Normal life. Beautiful, fragile, temporary life.
Jae-min pressed his palm against the cold polycarbonate.
In twelve hours, the water from those hydrants will freeze solid. In fourteen hours, the kids will shatter on the sidewalk.
"Oppa."
Ji-yoo stood in the doorway. Black hair in a messy ponytail. Dark circles under her eyes.
"It's time?"
Jae-min looked at his watch. 6:48 AM.
"It's time."
8:00 AM. Living Room.
The four of them sat around the bare dining table.
The table was covered in gear. Plate carriers. Chest rigs. Pouches. Ammunition. Medical kits. Radios.
Jae-min picked up a Level IV ceramic plate. Heavy. Dense. Slid it into the carrier vest.
"Everyone suits up," he said. "Now."
No one argued.
They moved like a machine. Rico helping Ji-yoo adjust the straps on her smaller vest. Alessia checking the seal on the medical pouches. Jae-min loading magazines. The sharp click-chunk of bullets seating into the magazine was the only sound in the room.
Jae-min stood up. Slung the plate carrier over his shoulders. The Surgeon Scalpel rifle went over his back. Two Glock 19s into the drop-leg holsters.
He looked at the others.
Rico looked like a soldier. M4 carbone slung across his chest. Ji-yoo struggled with the heavy vest, but her jaw was set. Benelli M4 shotgun in her hands. Alessia looked out of place in the gear. Like a doctor wearing armor. A Glock 19 in her hands.
"I don't know how to use this," Alessia said quietly.

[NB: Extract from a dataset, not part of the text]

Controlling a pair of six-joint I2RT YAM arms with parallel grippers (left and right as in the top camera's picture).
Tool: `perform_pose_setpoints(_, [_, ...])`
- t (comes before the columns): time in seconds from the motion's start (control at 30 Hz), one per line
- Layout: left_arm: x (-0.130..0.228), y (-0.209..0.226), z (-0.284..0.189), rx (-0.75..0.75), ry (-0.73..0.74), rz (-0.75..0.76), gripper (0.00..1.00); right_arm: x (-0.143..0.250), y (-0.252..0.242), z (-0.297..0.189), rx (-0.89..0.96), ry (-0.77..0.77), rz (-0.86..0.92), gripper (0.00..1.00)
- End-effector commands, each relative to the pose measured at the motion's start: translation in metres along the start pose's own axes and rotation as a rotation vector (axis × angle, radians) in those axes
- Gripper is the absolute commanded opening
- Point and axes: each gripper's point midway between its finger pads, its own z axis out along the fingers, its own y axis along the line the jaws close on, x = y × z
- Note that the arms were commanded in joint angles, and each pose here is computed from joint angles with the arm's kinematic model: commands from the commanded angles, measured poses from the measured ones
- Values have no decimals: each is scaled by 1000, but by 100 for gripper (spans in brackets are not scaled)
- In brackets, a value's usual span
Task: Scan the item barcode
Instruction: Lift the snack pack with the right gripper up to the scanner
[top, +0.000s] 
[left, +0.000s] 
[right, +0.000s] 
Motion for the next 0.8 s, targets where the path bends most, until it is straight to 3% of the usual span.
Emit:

"Point and shoot," Jae-min said. "Pull the trigger until it clicks."
"I'm a doctor. I heal people. I don't—"
"Alessia." Jae-min looked at her. "In a few hours, the people outside this door will try to kill us for a can of beans. You will shoot them. Or you will die."
Alessia stared at him. Swallowed. Nodded.
"I'll shoot them."
11:00 AM.
The heat was unbearable.
Twenty-nine degrees inside. Thirty-seven outside.
"Seal the blast plates," Jae-min ordered.
Rico walked to the control panel. Flipped a heavy switch.
A deep, mechanical WHIRRRR filled the room.
The steel blast plates dropped from their tracks. They slammed down over the polycarbonate panels with a thunderous BOOM.
The room went dark.
The only light came from the battery-powered LED strips along the floor. Cold, blue light. Clinical.
The outside world was gone. All that remained was a thin slit of light at the very top of the plates where the polycarbonate wasn't covered.
Jae-min looked at the slit. The sky beyond it was still yellow. But at the edges... it was starting to turn white.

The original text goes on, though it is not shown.